Lemon Meringue Pie Bars
Introduction
If you love the classic lemon meringue pie but want something easier to serve, these Lemon Meringue Pie Bars are the answer. With a buttery shortbread crust, tangy lemon filling, and fluffy marshmallow meringue topping, they deliver all the flavors of the traditional pie in a convenient bar form. Perfect for spring gatherings, summer picnics, or holiday dessert tables, these bars are as beautiful as they are delicious.
Why You’ll Love This Recipe
All the flavors of lemon meringue pie in a handheld bar.
Easy to slice and serve—great for parties and potlucks.
Bright and refreshing thanks to fresh lemon juice and zest.

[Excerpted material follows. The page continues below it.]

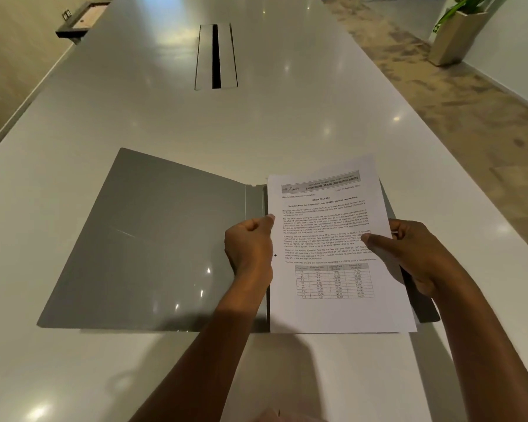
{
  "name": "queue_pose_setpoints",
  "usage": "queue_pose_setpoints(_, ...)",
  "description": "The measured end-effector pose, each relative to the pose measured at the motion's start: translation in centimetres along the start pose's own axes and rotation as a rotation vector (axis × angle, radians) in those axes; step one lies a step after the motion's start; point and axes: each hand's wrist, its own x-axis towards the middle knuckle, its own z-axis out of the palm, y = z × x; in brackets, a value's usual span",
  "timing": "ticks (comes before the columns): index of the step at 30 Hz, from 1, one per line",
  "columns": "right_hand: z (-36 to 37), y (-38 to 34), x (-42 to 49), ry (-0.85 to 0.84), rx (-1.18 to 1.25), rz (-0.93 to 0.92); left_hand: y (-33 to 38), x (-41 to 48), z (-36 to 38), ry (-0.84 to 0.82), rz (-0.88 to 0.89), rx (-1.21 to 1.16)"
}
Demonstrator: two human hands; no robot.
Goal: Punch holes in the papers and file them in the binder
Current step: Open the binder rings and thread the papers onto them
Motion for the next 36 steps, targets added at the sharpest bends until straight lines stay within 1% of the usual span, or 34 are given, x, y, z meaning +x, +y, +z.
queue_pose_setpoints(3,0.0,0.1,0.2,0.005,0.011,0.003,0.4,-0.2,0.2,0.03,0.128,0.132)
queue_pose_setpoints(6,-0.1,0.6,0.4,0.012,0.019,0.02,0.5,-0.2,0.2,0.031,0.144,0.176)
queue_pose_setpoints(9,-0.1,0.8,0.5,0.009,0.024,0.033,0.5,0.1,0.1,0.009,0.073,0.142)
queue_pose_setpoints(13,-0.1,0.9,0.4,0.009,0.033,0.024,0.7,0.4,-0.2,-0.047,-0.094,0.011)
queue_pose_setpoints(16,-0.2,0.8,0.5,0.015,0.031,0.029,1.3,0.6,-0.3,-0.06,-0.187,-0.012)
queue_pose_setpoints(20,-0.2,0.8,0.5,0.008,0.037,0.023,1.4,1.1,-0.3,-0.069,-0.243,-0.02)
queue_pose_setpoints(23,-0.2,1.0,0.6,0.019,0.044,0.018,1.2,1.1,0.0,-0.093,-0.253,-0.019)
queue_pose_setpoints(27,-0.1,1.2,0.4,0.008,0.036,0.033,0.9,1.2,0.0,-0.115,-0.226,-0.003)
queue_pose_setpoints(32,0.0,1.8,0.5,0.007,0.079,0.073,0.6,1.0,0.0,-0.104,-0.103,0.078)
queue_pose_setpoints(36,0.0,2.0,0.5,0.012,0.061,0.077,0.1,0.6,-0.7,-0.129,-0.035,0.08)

Show‑stopping presentation with toasted meringue swirls.
Ingredients
For the Shortbread Crust
1 ½ boxes (about 8 ounces total) shortbread cookies, finely crushed
3 tbsp unsalted butter, melted
For the Lemon Filling
1 ½ cups granulated sugar
Pinch of fine salt
½ cup fresh lemon juice (about 2–3 large lemons)
Zest of 1 large lemon
4 large eggs
For the Marshmallow Meringue
4 large egg whites
¾ cup granulated sugar
Step‑by‑Step Instructions
Part 1: Prepare the Pan & Crust
Preheat oven to 350°F (175°C). Line a 9×9‑inch pan with foil or parchment, leaving overhang for easy removal. Lightly coat with non‑stick spray.
Mix shortbread crumbs with melted butter until mixture resembles wet sand.
Press firmly into pan. Bake for 14 minutes. Remove and cool slightly. Keep oven on.
Part 2: Make & Bake the Lemon Filling
Whisk sugar, salt, lemon juice, and zest in a medium bowl.
Add eggs and whisk until smooth.
Pour filling over hot crust.
Bake 20–25 minutes, until edges are lightly browned and center is set.
Cool completely, then refrigerate 2–3 hours or overnight.
Part 3: Create the Marshmallow Meringue
Place egg whites and sugar in a heatproof bowl over simmering water (without touching).
Whisk constantly 5–7 minutes until hot and sugar dissolves (140°F).
Transfer to stand mixer. Beat on high 4–6 minutes until stiff, glossy peaks form.
Part 4: Assemble, Toast & Serve
Lift chilled lemon slab from pan. Place on cutting board.
Spread meringue over top, swirling decoratively.
Toast with kitchen torch until golden, or broil 60–90 seconds (watch closely).
Slice with a hot knife for clean edges. Serve immediately.
Baking Tips
Use fresh lemons for the brightest flavor.
Chill bars thoroughly before adding meringue.
A kitchen torch gives the most control when toasting.
Wipe knife between cuts for neat slices.
Variations
Coconut Lemon Bars: Add shredded coconut to crust.
Berry Twist: Top with fresh raspberries before serving.
Classic Meringue: Use traditional sugar‑based meringue instead of marshmallow.
Gluten‑Free: Swap shortbread cookies for gluten‑free biscuits.
Serving Ideas
Serve at spring brunches or Easter gatherings.
Pair with iced tea or sparkling lemonade.
Add to dessert platters with fruit tarts and cheesecakes.
Garnish with candied lemon slices for elegance.
FAQs
Q: Can I make these ahead of time?
Yes! Prepare bars a day ahead, refrigerate, and add meringue just before serving.
Q: Can I freeze them?
Freeze without meringue for up to 2 months. Thaw and top with fresh meringue before serving.
Q: Can I use bottled lemon juice?
Fresh juice is best, but bottled works in a pinch.
Q: How long will leftovers last?
Store covered in fridge up to 2 days.
Nutrition (Approx. per bar)
Calories: 280
Fat: 9g
Carbohydrates: 42g
Protein: 4g
Final Thoughts
These Lemon Meringue Pie Bars are a refreshing twist on a classic dessert. With their buttery crust, tangy filling, and fluffy toasted meringue, they’re guaranteed to impress at any occasion. Easy to slice, easy to serve, and impossible to resist!